Thoughts on privilege
Wednesday, June 20th, 2007I overslept this morning and was about an hour late to work. To make up for it, I stayed late. Since I wanted to see Julia Serano reading from Whipping Girl this evening, it left no time for the gym. With Pride this weekend followed by my first trip back to Vegas in a long time, I really didn’t want to skip the gym at all this week (I know it won’t make a huge difference in my body, but I’ll feel more confident).
Julia Serano was great. During the Q&A portion, I could tell which people had already read the book and which hadn’t. I asked a question about the Michigan Womyn’s Festival and their policy against trans women, with the follow-up question about whether or not “women only” spaces can really work. She basically suggested that when we take it upon ourselves to gender others (i.e., to make policies that legislate who is and isn’t a woman), we only reinforce prejudice. However, it we can respect how people experience their own gender–and if men can respect that (i.e. not claiming a female identity for the sole purpose of gaining access), then there’s a place for “women only” spaces on a case-by-case basis.
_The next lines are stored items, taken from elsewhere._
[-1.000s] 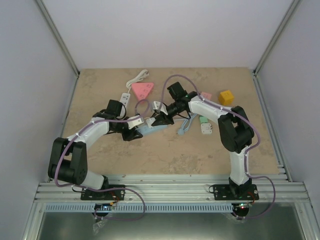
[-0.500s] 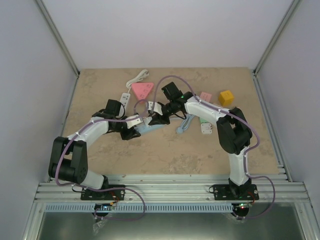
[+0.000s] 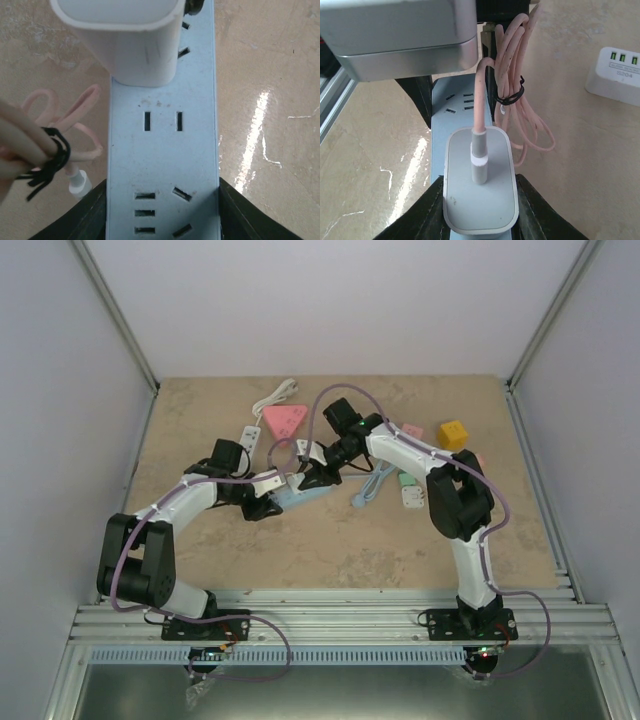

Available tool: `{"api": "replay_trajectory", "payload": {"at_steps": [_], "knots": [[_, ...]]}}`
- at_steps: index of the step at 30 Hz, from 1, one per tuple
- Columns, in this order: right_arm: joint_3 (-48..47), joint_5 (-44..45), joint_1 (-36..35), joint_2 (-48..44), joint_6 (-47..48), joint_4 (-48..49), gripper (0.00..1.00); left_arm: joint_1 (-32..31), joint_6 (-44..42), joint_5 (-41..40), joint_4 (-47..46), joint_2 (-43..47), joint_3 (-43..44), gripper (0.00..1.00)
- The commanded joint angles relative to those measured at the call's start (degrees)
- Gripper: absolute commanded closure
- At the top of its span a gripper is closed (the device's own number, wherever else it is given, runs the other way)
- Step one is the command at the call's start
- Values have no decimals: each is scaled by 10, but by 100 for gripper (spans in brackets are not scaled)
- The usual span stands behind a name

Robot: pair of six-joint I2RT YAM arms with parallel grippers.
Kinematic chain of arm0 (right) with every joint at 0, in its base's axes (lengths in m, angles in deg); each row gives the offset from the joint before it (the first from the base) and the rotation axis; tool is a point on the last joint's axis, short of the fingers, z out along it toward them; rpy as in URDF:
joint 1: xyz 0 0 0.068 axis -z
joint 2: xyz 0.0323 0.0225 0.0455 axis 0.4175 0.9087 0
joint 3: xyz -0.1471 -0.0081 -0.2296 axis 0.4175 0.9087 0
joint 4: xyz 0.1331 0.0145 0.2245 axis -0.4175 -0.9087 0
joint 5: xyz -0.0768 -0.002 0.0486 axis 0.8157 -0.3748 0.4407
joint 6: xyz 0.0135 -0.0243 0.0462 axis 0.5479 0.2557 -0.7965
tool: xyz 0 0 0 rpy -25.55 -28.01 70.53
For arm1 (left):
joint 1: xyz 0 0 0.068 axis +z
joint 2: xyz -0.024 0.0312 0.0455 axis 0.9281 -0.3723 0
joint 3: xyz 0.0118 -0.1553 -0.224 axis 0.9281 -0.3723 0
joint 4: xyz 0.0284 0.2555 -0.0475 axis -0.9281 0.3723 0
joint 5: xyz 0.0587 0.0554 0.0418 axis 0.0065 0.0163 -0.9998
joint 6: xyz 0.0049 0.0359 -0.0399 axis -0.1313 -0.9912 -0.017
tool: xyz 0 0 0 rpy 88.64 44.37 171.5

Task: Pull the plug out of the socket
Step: Remove the plug from the socket.

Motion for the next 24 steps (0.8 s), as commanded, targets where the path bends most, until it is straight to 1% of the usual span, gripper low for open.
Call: {"api": "replay_trajectory", "payload": {"at_steps": [1,4,8,12,16,19,24], "knots": [[-29,-48,-1,20,78,-69,99,-3,-1,44,-10,15,5,100],[-32,-33,0,22,88,-69,99,-3,-2,42,-8,12,6,100],[-26,-44,1,9,101,-61,100,-3,-4,42,-5,7,8,100],[-4,-33,5,-14,65,-7,99,-3,0,41,-2,0,13,100],[34,-64,20,-44,43,40,99,-3,-2,42,-1,-2,13,100],[34,-72,30,-48,37,42,99,-3,-1,41,-1,0,13,100],[30,-118,54,-43,21,41,99,-4,-2,41,1,-3,13,100]]}}
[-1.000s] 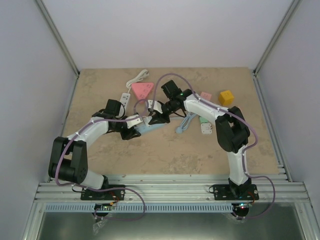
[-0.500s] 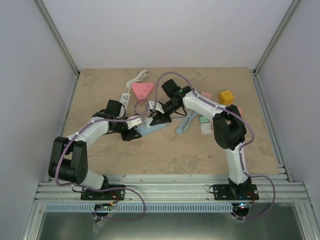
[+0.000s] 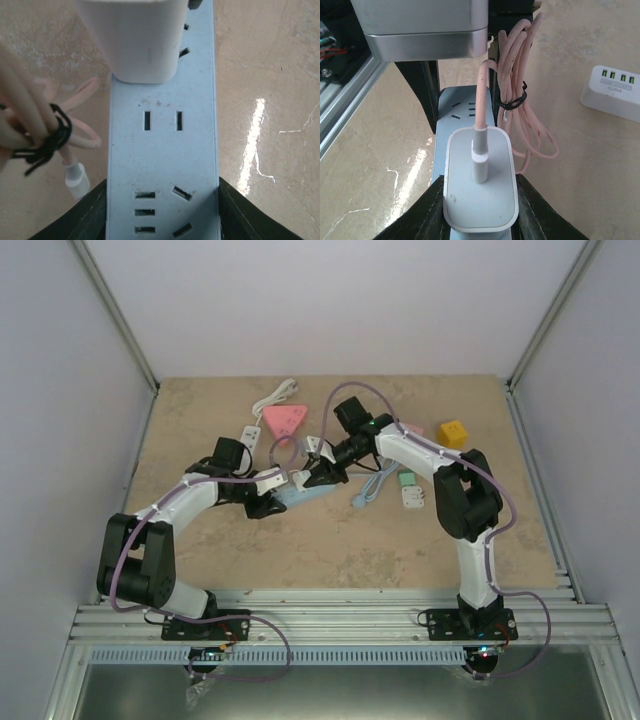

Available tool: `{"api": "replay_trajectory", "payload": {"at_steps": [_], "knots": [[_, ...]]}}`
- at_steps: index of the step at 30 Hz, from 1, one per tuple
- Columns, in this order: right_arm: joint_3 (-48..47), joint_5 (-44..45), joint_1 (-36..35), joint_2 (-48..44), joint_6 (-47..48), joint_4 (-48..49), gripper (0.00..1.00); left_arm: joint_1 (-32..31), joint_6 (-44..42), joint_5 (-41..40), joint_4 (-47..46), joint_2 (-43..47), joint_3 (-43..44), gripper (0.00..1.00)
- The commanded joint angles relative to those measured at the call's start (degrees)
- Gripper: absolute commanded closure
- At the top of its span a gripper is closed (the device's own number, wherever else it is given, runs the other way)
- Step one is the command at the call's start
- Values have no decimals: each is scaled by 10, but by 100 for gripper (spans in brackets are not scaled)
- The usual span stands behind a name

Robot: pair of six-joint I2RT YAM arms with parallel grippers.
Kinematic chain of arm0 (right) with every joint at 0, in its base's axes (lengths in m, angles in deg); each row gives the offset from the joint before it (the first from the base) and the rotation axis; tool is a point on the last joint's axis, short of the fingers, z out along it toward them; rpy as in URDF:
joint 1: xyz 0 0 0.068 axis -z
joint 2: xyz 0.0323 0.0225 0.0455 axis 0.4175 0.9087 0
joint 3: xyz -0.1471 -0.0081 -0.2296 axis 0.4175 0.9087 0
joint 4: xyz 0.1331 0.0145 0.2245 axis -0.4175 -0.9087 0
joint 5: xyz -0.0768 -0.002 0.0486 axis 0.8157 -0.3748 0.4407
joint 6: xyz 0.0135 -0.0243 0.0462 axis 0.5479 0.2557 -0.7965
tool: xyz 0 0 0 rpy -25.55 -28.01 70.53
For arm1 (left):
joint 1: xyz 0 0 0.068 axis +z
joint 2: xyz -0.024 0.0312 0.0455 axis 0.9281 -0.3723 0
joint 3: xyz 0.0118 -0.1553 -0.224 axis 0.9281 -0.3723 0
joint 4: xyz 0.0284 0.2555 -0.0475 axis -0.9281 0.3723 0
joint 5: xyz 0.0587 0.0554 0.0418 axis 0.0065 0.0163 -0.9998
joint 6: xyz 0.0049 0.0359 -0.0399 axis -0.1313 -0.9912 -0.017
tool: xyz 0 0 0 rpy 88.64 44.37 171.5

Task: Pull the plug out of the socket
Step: Remove the plug from the socket.

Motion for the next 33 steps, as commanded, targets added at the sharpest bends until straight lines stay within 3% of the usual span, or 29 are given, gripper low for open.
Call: {"api": "replay_trajectory", "payload": {"at_steps": [1,5,10,23,29,33], "knots": [[-4,-61,29,-24,-20,22,99,1,-5,20,3,-4,9,100],[-9,-45,25,-23,-32,25,100,1,-5,19,5,-7,11,100],[-44,42,-2,-12,-22,-6,100,1,-6,17,12,-17,16,100],[-150,97,-4,30,-32,-86,99,-17,-1,-18,11,-24,13,100],[-173,9,5,33,-42,-106,99,-17,-1,-14,10,-19,13,100],[-185,5,8,43,-104,-94,99,-17,15,-30,-10,-13,9,100]]}}
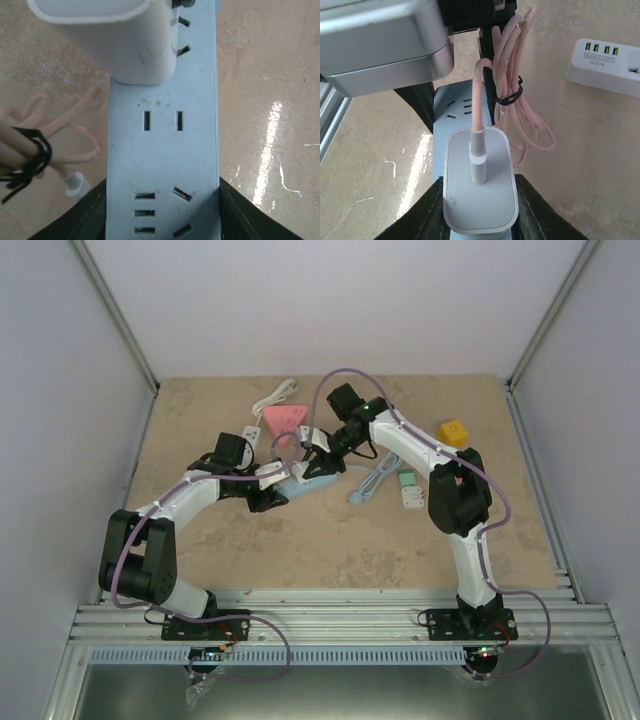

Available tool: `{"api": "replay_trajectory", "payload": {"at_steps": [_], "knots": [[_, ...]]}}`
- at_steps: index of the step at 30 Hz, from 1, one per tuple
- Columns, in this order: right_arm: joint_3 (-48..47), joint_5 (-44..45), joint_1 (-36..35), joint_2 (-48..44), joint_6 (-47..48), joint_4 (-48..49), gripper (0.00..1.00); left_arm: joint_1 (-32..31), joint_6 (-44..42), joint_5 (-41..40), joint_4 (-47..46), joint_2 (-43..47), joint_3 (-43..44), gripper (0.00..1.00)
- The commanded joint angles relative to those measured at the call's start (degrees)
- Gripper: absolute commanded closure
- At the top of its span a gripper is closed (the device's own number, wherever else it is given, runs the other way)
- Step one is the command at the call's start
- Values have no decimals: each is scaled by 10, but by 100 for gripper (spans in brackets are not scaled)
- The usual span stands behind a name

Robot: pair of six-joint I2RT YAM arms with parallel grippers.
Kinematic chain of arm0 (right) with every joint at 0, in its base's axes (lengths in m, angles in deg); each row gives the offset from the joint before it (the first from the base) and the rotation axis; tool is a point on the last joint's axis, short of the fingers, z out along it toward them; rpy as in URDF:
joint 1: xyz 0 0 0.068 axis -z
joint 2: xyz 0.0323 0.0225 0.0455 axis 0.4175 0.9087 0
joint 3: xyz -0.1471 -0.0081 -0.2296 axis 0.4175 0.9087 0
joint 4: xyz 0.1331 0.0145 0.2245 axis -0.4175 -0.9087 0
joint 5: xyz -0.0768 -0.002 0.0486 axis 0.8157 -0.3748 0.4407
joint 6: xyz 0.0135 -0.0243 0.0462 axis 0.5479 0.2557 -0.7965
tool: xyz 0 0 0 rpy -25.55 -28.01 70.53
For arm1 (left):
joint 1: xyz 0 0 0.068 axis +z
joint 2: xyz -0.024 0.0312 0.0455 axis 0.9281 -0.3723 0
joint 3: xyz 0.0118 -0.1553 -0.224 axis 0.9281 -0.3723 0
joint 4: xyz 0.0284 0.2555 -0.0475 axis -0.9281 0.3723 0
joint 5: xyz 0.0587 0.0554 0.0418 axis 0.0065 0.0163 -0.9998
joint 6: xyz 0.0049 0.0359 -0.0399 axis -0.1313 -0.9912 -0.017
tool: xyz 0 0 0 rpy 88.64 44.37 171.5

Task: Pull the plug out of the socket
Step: Remove the plug from the socket.

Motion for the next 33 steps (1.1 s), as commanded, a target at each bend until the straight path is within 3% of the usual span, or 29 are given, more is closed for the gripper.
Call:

Afterward, I spoke with her briefly and told her how despite all my years of queer activism and working alongside trans people, her book inspired a “eureka moment” of understanding what cisgender privilege really means and how it clouds my world-view. After I left, it occured to me that the “eureka moment” was about more than just cisgender privilege, but it also made me more aware of my white privilege, male privilege, American privilege, etc. For the past ten years I’ve always thought myself a great ally of racial minorities, women, people with disabilities, etc., but I’ve rarely stopped to see just how much my own identity has affected my own understanding. As someone trained to be an organizational spokesperson, I’m in the habit of speaking for more people and experiences than just myself–a necessary evil in my line of work–but how often do I really have the experience and perspective to do so? I can intellectualize and empathize until the cows come home, but it’s not the same as having lived other people’s experiences of race or gender or sexual orientation. An immediate result of this realization is that I’ve decided to stop saying that I claim a bisexual identity for political reasons. In the past, I’ve said that although my experience is 100% homosexual, I wouldn’t put a heterosexual encounter outside the realm of possibility. While that is true, it’s not the same as having an actual bisexual identity and I really have no right to claim it, for political or any reason. Similarly, just because I’ve done drag in the past, I can’t claim to understand (much of) the transgender experience in any sophisticated way.
Anyway, tomorrow Ken and Jenna are throwing a potluck dinner party, so I’ll probably miss the gym again unless I can sneak out of work a bit early. I suppose I could pull Cherry Poppins (see photo; far right) out of the grave for Pride weekend and spend the weekend in a corsette, but I think that would attract the wrong kind of attention (even if I do have killer legs).